◆ Task to carry out ◆
Transcribe the data exactly, stopping after the "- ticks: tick" line.

◆ Dataset excerpt ◆
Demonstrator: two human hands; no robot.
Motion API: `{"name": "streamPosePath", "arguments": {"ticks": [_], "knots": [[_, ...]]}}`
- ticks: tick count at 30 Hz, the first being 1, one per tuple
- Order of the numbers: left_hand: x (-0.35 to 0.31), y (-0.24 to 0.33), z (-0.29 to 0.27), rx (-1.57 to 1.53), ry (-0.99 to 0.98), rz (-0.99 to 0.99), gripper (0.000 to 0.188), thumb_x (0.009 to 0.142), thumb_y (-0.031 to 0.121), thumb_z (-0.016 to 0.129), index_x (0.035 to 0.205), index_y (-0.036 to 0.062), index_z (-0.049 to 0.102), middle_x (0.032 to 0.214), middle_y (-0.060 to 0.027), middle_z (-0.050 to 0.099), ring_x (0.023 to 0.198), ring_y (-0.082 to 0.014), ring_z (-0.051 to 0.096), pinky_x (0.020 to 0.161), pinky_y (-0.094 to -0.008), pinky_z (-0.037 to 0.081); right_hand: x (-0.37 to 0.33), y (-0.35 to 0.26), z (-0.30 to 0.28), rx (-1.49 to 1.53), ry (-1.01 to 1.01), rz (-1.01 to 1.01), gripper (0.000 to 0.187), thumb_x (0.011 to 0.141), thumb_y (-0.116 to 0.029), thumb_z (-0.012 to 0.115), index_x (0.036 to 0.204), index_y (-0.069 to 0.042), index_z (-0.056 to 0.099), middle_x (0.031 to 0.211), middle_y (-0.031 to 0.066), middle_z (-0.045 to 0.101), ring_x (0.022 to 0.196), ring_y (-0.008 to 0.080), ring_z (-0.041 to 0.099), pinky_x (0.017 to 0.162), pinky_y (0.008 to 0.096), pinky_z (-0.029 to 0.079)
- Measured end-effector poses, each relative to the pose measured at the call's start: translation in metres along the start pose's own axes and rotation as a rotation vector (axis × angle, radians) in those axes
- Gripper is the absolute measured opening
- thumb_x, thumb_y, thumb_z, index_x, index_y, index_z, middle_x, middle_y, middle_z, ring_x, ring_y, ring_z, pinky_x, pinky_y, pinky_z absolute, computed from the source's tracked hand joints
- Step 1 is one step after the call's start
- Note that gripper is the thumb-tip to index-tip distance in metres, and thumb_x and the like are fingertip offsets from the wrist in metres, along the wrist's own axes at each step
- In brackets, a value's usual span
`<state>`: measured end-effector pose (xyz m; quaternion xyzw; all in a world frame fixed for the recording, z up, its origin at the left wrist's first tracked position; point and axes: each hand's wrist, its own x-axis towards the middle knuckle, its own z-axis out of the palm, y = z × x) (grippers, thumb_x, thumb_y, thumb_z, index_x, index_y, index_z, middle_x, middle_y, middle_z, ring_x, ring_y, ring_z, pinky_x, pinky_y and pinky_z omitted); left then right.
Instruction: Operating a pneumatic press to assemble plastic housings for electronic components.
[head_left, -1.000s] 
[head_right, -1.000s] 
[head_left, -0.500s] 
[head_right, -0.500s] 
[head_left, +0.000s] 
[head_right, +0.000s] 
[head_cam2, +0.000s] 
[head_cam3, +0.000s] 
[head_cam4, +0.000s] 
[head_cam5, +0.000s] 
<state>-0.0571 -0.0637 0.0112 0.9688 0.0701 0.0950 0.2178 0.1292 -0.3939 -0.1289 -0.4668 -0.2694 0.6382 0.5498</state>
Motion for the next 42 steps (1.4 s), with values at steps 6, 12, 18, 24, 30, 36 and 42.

◆ Task output ◆
Demonstrator: two human hands; no robot.
Motion API: `{"name": "streamPosePath", "arguments": {"ticks": [_], "knots": [[_, ...]]}}`
- ticks: tick count at 30 Hz, the first being 1, one per tuple

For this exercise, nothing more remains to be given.